# GOAL OF THE EXERCISE
In the listing below, locate the lines that hold the string "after". Copy those lines.

----- THE DATA

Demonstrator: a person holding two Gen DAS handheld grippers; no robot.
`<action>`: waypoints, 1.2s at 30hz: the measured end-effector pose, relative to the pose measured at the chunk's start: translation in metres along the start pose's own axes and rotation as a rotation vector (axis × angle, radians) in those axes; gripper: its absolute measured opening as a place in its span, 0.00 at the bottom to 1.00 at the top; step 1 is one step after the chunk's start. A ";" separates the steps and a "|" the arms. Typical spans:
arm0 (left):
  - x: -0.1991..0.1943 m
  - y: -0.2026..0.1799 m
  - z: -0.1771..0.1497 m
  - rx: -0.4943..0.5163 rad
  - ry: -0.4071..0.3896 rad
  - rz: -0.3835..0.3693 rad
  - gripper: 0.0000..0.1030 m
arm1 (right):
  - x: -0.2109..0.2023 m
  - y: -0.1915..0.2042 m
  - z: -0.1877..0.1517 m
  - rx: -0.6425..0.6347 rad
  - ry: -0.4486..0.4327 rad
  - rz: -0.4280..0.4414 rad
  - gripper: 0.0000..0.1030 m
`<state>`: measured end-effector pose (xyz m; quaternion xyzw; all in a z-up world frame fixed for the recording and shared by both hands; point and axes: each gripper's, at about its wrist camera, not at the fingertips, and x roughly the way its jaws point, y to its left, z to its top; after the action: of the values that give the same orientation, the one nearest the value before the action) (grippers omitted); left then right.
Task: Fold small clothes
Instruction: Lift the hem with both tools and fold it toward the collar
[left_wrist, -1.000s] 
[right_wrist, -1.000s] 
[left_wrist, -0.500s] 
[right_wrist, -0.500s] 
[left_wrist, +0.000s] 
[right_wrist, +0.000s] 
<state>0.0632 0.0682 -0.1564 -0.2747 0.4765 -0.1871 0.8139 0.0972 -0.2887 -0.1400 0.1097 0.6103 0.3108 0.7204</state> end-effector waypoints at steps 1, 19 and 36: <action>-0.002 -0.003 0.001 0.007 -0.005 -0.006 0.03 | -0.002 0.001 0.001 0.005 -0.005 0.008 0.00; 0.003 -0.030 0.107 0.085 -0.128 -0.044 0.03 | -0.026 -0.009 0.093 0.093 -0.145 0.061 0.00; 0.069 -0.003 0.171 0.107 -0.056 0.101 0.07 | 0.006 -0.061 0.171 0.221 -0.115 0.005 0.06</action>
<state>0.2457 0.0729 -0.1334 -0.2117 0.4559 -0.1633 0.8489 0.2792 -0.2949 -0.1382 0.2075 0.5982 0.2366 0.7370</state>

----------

# RESPONSE BELOW
`<action>`: waypoints, 1.2s at 30hz: the measured end-effector pose, relative to the pose measured at the chunk's start: translation in metres along the start pose's own axes and rotation as a rotation vector (axis × angle, radians) in those axes; gripper: its absolute measured opening as a place in its span, 0.00 at the bottom to 1.00 at the top; step 1 is one step after the chunk's start. A ";" separates the steps and a "|" the arms. Typical spans:
`<state>`: measured end-effector pose (xyz m; quaternion xyzw; all in a z-up world frame fixed for the recording and shared by both hands; point and axes: each gripper's, at about its wrist camera, not at the fingertips, and x roughly the way its jaws point, y to its left, z to its top; after the action: of the values that give the same orientation, the one nearest the value before the action) (grippers omitted); left then right.

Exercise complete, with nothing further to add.